Submitted to: Journal of Food Safety
Publication Type: Peer reviewed journal
Publication Acceptance Date: 1/9/2012
Publication Date: 4/17/2012
Citation: Xie, Y., Xu, S., Hu, Y., Chen, W., He, Y., Shi, X. 2012. Rapid identification and classification of Staphylococcus aureus by attenuated total reflectance fourier transform infrared spectroscopy. Journal of Food Safety. 32(2):176-183. Interpretive Summary: Fourier transform infrared (FTIR) spectroscopy is a potential method for rapid discrimination, classification and identification of intact bacterial cells. The identification of unknown bacterial strains is based on an extensive reference library constructed from reference strains. In this study, a rapid and inexpensive method for specifically discriminating Staphylococcus aureus from other staphylococcal species and non-staphylococci bacteria was developed by using FTIR spectroscopy equipped with a germanium attenuated total reflection (ATR) accessory. The ATR-FTIR spectra combined with a discrimination algorithm for data analysis was determined to be a powerful means for routine identification of S. aureus isolates. It could potentially be used in the food industry and in clinical laboratories to monitor for microbial contamination, either alone or combination with other techniques.
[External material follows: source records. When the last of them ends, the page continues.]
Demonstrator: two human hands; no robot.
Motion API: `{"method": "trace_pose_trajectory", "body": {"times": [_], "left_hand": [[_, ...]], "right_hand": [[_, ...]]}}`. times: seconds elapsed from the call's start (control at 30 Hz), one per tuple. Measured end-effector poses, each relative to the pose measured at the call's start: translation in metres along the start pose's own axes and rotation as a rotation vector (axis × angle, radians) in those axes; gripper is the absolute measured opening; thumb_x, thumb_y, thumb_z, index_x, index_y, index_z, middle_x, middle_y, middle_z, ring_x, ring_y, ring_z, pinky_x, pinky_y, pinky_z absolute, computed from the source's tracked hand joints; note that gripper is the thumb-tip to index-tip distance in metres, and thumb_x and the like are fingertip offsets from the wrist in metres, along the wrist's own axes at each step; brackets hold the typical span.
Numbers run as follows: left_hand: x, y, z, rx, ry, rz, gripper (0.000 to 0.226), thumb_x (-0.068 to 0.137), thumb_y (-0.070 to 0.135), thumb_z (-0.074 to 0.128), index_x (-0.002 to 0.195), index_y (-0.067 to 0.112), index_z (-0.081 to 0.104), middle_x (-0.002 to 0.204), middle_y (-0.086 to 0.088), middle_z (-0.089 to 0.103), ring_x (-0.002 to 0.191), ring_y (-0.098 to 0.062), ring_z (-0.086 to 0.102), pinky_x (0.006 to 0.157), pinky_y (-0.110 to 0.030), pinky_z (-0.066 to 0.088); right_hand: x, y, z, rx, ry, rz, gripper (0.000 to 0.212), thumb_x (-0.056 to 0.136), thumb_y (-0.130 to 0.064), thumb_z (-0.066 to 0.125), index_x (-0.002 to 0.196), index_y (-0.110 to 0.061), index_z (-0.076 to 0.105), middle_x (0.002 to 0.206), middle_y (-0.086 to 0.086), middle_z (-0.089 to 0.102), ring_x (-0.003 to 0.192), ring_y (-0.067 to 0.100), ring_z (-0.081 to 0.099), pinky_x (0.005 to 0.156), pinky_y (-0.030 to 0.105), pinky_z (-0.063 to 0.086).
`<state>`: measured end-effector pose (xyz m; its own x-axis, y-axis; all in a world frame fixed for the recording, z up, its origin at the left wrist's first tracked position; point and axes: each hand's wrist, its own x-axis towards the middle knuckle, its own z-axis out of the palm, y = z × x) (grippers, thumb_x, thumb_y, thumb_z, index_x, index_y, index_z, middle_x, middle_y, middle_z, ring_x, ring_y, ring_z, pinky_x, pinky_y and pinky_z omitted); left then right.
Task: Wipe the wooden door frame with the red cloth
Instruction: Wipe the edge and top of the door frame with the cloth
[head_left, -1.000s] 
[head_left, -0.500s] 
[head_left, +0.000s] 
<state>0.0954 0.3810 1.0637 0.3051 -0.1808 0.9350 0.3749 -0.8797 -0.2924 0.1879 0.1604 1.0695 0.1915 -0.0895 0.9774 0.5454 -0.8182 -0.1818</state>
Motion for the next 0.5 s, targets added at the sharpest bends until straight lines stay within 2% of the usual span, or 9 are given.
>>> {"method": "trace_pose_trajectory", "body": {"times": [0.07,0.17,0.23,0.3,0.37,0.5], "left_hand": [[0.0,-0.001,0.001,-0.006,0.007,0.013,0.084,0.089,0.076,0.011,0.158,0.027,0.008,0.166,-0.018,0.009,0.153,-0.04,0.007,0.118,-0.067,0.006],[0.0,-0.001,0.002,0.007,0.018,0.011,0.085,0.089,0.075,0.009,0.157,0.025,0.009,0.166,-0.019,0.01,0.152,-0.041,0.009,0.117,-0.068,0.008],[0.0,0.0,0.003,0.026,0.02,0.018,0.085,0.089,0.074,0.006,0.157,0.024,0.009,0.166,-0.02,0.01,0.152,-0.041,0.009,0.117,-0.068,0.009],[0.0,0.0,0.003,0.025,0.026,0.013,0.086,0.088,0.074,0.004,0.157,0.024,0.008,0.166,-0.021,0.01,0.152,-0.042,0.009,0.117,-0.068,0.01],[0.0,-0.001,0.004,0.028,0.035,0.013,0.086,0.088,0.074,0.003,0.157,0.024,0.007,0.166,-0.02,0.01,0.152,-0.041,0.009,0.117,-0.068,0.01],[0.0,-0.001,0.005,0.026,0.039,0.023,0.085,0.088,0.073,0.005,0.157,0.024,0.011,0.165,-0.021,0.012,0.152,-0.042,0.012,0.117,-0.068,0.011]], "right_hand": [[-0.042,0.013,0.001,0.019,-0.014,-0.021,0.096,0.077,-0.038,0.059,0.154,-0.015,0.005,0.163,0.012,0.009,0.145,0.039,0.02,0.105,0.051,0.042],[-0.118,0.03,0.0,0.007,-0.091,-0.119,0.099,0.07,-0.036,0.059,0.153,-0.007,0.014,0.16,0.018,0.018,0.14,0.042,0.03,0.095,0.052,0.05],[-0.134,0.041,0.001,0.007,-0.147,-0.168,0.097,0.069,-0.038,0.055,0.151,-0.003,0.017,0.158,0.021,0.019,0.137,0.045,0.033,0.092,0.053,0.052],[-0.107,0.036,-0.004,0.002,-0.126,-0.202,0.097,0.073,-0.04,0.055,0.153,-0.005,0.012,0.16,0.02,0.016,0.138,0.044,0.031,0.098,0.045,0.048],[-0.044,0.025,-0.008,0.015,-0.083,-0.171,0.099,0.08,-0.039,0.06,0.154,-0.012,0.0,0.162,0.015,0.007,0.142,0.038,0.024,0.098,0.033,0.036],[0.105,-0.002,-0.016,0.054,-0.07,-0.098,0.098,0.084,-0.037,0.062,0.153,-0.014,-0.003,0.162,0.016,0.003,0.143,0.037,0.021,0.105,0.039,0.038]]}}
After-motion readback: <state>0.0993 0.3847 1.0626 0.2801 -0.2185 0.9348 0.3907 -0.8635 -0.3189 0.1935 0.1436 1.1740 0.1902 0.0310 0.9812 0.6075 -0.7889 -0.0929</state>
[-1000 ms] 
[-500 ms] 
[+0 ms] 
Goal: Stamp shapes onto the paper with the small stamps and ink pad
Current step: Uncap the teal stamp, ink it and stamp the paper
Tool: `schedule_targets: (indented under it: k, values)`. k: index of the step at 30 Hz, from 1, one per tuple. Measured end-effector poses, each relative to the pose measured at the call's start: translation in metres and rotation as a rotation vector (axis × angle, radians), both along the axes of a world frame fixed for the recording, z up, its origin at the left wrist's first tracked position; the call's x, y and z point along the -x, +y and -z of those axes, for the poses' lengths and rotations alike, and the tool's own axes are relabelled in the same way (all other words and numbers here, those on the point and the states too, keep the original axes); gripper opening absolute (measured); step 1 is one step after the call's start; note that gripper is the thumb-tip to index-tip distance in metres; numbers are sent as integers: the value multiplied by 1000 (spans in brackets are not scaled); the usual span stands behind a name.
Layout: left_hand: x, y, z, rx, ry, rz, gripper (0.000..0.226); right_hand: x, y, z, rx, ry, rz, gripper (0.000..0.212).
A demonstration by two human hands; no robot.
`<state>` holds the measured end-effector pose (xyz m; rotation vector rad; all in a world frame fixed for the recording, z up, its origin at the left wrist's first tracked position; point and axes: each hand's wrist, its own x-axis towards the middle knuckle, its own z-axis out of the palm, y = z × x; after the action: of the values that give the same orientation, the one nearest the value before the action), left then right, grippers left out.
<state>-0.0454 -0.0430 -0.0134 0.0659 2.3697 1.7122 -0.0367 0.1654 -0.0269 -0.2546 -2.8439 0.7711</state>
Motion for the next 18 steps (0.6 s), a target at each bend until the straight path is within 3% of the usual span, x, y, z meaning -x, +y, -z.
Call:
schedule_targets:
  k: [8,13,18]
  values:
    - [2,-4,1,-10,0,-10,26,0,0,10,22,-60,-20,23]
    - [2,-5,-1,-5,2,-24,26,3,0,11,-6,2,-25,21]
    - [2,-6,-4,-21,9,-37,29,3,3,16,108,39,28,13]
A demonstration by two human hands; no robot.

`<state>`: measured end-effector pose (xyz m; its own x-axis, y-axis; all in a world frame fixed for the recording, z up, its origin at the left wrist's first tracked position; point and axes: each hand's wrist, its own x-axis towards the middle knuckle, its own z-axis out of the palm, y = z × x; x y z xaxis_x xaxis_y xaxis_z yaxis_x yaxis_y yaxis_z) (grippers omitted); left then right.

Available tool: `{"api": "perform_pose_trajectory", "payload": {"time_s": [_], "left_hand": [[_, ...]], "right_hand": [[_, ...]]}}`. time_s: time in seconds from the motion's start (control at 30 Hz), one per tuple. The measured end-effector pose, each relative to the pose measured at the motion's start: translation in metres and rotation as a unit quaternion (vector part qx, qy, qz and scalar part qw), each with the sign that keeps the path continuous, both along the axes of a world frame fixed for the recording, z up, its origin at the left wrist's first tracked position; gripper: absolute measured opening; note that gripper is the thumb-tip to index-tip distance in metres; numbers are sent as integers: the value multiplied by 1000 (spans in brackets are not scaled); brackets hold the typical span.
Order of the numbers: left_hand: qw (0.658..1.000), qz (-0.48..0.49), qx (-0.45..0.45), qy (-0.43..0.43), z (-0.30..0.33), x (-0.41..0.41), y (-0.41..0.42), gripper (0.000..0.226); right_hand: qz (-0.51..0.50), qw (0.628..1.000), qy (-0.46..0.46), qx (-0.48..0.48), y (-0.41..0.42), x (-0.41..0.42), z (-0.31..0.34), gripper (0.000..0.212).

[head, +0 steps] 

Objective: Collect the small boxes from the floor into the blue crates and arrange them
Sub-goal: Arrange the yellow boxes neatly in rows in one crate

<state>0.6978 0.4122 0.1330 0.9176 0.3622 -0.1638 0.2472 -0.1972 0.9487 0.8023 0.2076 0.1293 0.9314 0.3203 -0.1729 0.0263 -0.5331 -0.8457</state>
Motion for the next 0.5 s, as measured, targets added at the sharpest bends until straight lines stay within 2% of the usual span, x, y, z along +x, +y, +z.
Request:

Technical Abstract: Staphylococcus aureus is an important bacterium that can cause serious infections in humans such as pneumonia and bacteremia. Rapid detection of this pathogen is crucial in food industries and clinical laboratories to control S. aureus food poisoning and human infections. In this study, fourier transform infrared (FTIR) spectroscopy equipped with a germanium attenuated total reflection (ATR) accessory was used as a novel approach to identify S. aureus. A total of 84 clinical isolates of Staphylococcus spp. and 17 reference strains belonging to 4 different species were analyzed. After the cultivation of the strains, spectral collection and data preprocessing, the S. aureus isolates were identified by a two-step discrimination procedure. An internal validation and the related external validation were performed to demonstrate the discriminatory power and the quality of the discrimination models before the discrimination analysis. In the first step, 38 S. aureus isolates were correctly classified and the others were misidentified as S. haemolyticus by hierarchical clustering analysis (HCA) model using the first derivatives from the spectral range between 1800 and 1050 cm-1. In the second step, several classification/discrimination algorithms of soft independent modeling of class analogy (SIMCA), principal component regression (PCR+) and partial least squares regression (PLSR) were applied to build models for differentiating S. aureus and S. haemolyticus. The results showed that 57 (98.3%) strains and 4 (100%) strains of S. aureus and S. haemolyticus, respectively, could be correctly identified by PLSR.